I caught my breath, laughed, and said, “Dude, Harding was white. That rumor was a smear used by his political opponents. There wasn’t any truth to it.” And that was that. Or so I thought. But then I started wondering. Not if Harding was African-American. But where the stories to that effect had originated. John Dean (yes, that John Dean), in his biography of Harding, notes that rumors of African-American ancestry swirled around Warren G. (as his homeys called him) during his childhood. Later, Harding’s father-in-law, desperate to break up his daugter’s relationship with young Warren, amplified the charges. And finally, Harding’s political oppononents did run with the lies, including during Harding’s campaign for the presidency.
So, here’s the thing: last night, in the wake of Obama’s huge victory in Wisconsin, the great Ogged of the great Unfogged wondered: “One question now is what else the Clinton’s will try to use against Obama, or whether they have something up their sleeve for the debates?” I have no idea what the answer to that might be. But I do know that if Obama is the nominee — we still aren’t there yet — we’re going to start hearing a lot more questions like PM’s: supposedly innocuous queries about the man’s racial identity, often with a subtext of whether he “shares our values.”
And don’t look now, but the great Katherine points out that it’s already happening. Over at National Review Online’s squalid gossip rag, the corner, super-classy Lisa Schiffren is wondering about “Obama’s Political Origins.” You see, it’s not really about race at all. She just want to know why Obama’s white mother would have had sex with his father, a black man. And the answer? Communism! Simple. Honestly, that’s her argument. White women, in Schiffren’s experience, didn’t make babies with black men unless there was a reason, usually politics, especially radical politics:
Obama and I are roughly the same age. I grew up in liberal circles in New York City — a place to which people who wished to rebel against their upbringings had gravitated for generations. And yet, all of my mixed race, black/white classmates throughout my youth, some of whom I am still in contact with, were the product of very culturally specific unions. They were always the offspring of a white mother, (in my circles, she was usually Jewish, but elsewhere not necessarily) and usually a highly educated black father. And how had these two come together at a time when it was neither natural nor easy for such relationships to flourish? Always through politics. No, not the young Republicans. Usually the Communist Youth League. Or maybe a different arm of the CPUSA. But, for a white woman to marry a black man in 1958, or 60, there was almost inevitably a connection to explicit Communist politics.

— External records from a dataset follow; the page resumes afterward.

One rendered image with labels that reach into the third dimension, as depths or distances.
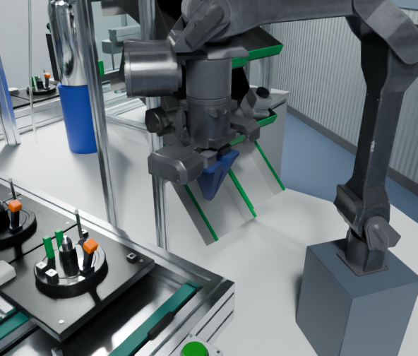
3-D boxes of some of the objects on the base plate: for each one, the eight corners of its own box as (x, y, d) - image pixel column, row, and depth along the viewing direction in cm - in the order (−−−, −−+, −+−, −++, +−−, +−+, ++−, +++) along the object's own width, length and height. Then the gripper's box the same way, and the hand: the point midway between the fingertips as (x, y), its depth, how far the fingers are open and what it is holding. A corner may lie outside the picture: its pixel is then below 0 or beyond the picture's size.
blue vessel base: (115, 145, 166) (107, 80, 154) (85, 157, 155) (75, 90, 142) (90, 136, 174) (81, 75, 162) (61, 148, 163) (48, 83, 150)
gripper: (181, 118, 42) (186, 237, 49) (265, 81, 55) (258, 179, 63) (139, 107, 45) (149, 222, 52) (227, 75, 58) (226, 169, 66)
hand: (209, 178), depth 56 cm, fingers closed
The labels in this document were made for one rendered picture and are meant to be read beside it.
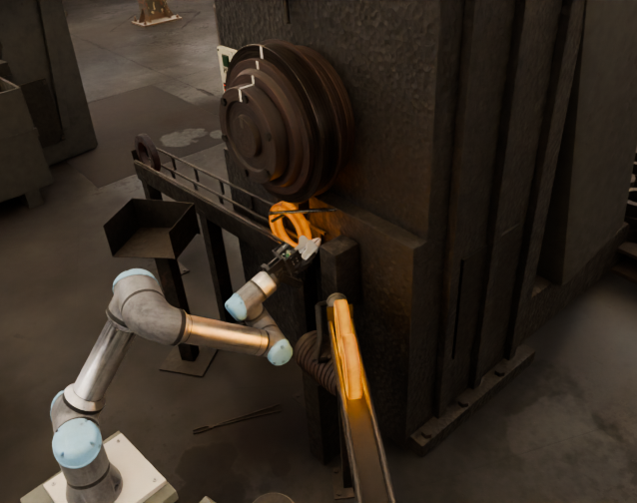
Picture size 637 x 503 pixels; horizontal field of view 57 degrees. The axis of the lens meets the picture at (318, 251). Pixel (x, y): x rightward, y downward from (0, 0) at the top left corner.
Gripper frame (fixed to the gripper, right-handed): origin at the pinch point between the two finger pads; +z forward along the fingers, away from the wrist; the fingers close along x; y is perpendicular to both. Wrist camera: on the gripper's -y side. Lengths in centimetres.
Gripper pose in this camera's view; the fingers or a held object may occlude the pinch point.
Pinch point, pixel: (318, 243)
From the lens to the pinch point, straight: 184.4
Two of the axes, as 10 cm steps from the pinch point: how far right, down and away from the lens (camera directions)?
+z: 7.1, -6.4, 3.1
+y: -2.9, -6.6, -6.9
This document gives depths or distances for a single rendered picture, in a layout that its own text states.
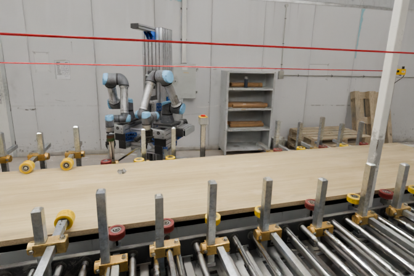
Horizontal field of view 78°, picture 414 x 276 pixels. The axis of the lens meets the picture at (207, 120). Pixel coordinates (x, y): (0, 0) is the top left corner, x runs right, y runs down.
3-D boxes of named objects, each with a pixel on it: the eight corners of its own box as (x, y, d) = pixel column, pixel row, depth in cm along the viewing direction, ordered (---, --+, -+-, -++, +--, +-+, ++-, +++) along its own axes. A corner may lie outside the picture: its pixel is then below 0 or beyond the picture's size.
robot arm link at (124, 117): (130, 74, 261) (130, 122, 257) (118, 74, 259) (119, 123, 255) (129, 71, 250) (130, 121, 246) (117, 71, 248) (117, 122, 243)
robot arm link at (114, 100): (122, 111, 290) (117, 79, 245) (108, 111, 287) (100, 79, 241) (122, 102, 296) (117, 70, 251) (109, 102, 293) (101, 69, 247)
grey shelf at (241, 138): (218, 149, 513) (220, 69, 479) (260, 147, 530) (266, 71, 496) (223, 157, 470) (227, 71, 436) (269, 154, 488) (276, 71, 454)
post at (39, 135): (44, 190, 203) (37, 131, 193) (49, 190, 204) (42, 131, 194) (43, 192, 200) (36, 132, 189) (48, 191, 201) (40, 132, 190)
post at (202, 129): (198, 170, 236) (199, 123, 226) (204, 170, 237) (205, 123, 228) (199, 173, 232) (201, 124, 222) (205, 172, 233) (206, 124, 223)
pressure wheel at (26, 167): (25, 158, 179) (37, 162, 181) (20, 167, 179) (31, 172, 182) (21, 161, 173) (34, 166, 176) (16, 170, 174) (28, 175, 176)
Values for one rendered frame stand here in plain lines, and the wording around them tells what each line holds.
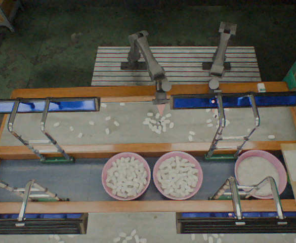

Let’s be clear about two things. First, Schiffren’s still in touch with some of the “mixed race” people who grew up in her ‘hood. Make no mistake about it: some of her friends are beige. And second, she talks to these people even though the unions that created them weren’t “natural.” In short, she’s an open-minded person with “mixed race” friends, unnatural friends to be sure, but friends nevertheless. Well, she doesn’t actually allow that they’re her friends. But she’s in touch with them. Which is nice. You could even say it’s mighty white of her. But that might be gratuitous.
Beyond that, after admitting that she has no idea how Obama’s parents actually met, Schiffren points to another article, from the fair and balanced site, Accuracy in Media, noting that, in Hawaii, the Obamas “had close relations with a known black Communist intellectual.” Then, after explaining that the Commie in question, Frank Marshall Davis, “mentored” Barack Obama in some way, Schiffren arrives here:
Political correctness was invented precisely to prevent the mainstream liberal media from persuing the questions which might arise about how Senator Obama’s mother, from Kansas, came to marry an African graduate student. Love? Sure, why not? But what else was going on around them that made it feasible?
And here:
It was, of course, an explicit tactic of the Communist party to stir up discontent among American blacks, with an eye toward using them as the leading edge of the revolution.
Before finishing up with a flourish:
Time for some investigative journalism about the Obama family’s background, now that his chances of being president have increased so much.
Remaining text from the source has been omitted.